While on the ship, I danced! I had forgotten how much I missed dancing. It started in the lobby one night, then there was the night at the 70’s club while I clung to my disco ball glass that I love, and ended with all of us dancing until they closed the party down for the 80’s Rock & Glow night – where we were completely decked out in every glow stick piece of jewelry one could imagine. This was the night my beautiful cousin Kim WON the ladies dance competition, and was completely robbed when she went head-to-head against the male champion. I’m sure he cheated. 🙂 The crowd, who’d formed a circle around them, knew it was “on” when Kim kicked off her sandals. It got real in that moment, y’all. Kim wasn’t playing! At the end of it Kim said, “if I can do that, I can do anything!” Yes, she can! She was AWESOME! and AMAZING, and BEAUTIFUL!! I may have hurt my own ears scream cheering her on. Kim had been selected from the crowd after showing us all how it was done in the Thriller dance – best ladies zombie dancer out there! I also learned I need some work on the electric slide, but I’m up for the challenge!

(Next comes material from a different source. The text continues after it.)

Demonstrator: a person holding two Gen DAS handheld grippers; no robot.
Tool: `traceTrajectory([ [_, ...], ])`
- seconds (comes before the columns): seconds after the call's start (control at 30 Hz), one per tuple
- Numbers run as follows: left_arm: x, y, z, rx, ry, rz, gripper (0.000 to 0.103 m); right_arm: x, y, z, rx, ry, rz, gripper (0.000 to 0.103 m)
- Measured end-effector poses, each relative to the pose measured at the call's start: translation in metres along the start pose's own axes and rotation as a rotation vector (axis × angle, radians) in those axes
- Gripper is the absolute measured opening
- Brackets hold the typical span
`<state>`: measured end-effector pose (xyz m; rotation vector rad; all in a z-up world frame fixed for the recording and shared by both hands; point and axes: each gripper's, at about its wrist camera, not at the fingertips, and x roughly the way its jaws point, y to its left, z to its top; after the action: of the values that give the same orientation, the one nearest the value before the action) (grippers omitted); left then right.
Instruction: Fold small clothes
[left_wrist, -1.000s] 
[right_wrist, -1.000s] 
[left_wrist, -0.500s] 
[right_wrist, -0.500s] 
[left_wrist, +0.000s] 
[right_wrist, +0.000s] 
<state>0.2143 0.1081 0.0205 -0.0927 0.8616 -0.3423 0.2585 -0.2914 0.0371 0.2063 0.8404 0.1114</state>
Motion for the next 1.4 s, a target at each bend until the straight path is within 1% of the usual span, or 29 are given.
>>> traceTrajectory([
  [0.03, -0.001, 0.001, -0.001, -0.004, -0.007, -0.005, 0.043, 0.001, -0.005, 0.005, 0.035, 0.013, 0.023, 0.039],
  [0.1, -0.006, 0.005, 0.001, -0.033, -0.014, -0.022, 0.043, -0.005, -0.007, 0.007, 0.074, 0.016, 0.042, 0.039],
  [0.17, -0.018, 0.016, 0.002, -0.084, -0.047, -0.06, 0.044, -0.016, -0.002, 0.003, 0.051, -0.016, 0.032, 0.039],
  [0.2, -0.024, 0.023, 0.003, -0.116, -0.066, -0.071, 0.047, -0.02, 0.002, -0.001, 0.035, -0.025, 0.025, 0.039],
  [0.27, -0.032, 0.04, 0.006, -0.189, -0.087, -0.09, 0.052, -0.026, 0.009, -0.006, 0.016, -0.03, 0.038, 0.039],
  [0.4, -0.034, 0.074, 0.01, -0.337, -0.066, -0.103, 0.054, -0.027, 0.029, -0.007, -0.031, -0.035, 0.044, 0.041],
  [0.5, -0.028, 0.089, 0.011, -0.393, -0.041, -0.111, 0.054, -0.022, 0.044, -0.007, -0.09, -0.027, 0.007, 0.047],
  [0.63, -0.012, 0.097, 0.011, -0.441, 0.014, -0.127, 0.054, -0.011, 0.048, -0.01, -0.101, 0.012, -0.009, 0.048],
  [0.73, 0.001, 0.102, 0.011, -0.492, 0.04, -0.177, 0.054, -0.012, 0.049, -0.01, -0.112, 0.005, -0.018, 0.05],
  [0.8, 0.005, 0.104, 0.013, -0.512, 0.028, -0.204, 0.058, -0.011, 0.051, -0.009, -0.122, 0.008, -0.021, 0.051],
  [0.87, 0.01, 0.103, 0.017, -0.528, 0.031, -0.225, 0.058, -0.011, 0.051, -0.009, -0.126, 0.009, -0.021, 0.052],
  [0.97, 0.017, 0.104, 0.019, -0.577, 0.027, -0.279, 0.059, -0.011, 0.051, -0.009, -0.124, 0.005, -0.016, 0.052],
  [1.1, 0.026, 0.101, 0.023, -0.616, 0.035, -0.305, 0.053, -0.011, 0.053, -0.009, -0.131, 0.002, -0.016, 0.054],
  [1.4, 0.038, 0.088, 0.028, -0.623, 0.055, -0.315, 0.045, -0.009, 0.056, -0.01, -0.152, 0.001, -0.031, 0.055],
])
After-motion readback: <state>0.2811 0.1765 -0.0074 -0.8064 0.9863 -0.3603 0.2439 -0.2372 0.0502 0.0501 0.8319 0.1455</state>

Dancing reinforced that my knee could take it (within reason, of course) when I really thought I would never be able to dance again.
We won not one but TWO trivia contests. The last one was 80’s music trivia where we all received medals and a golden ship. Also, I need to say here I’m embarrassed for the other participants who couldn’t identify Soft Cell’s “Tainted Love” from the first two notes. Come on!! I had a good showing in the Game of Thrones trivia, but really needed someone who’d read the books on my team. Pike, are you kidding me? By the way, I kind of love it that a friend of mine found me by looking at the schedule of activities and realizing, “yep, that’s where Beth is going to be.” Also, without having ever watched GoT, she helped me answer the first question. This is the same person who knew I’d be in the gym early in the morning. My friends get me.
I swam in the ocean! I haven’t donned a bathing suit in years, and there I was bobbing away and happy as I could be. I could have stayed out there all day. The ocean was the best! I love the water!
I went to Belize! I had a two hour trip to and from the Guatemalan border learning all of these things I’d never known about Belize, and I want to go back and spend time, and eat at least a ton of the millions (actual number, as mentioned before) of mangoes. Apparently, there’s a non-stop flight from Austin to Belize City, and it turns out that I have a passport. I also climbed Mayan ruins with a banged up knee, and I didn’t get winded, AND I didn’t go tumbling down, AND I didn’t have to be part of some emergency med evac as I’d anticipated.
I did abs with Gaybor, and was happy when I could keep up, including the plank part. (We will not mention here that my planks at home always get adjusted, and I may have figured out a way to easier planking. Go me! Shifting forward makes it so much harder.)
Gaybor – Exceptionally Inspirational Ab Coach (Hey, I’m old, not dead. Plus, Heather took the photo, so… well, I know my inner 16 year old cheered when she did it. 🙂 He’s a solid volleyball player, too. Just sayin’.)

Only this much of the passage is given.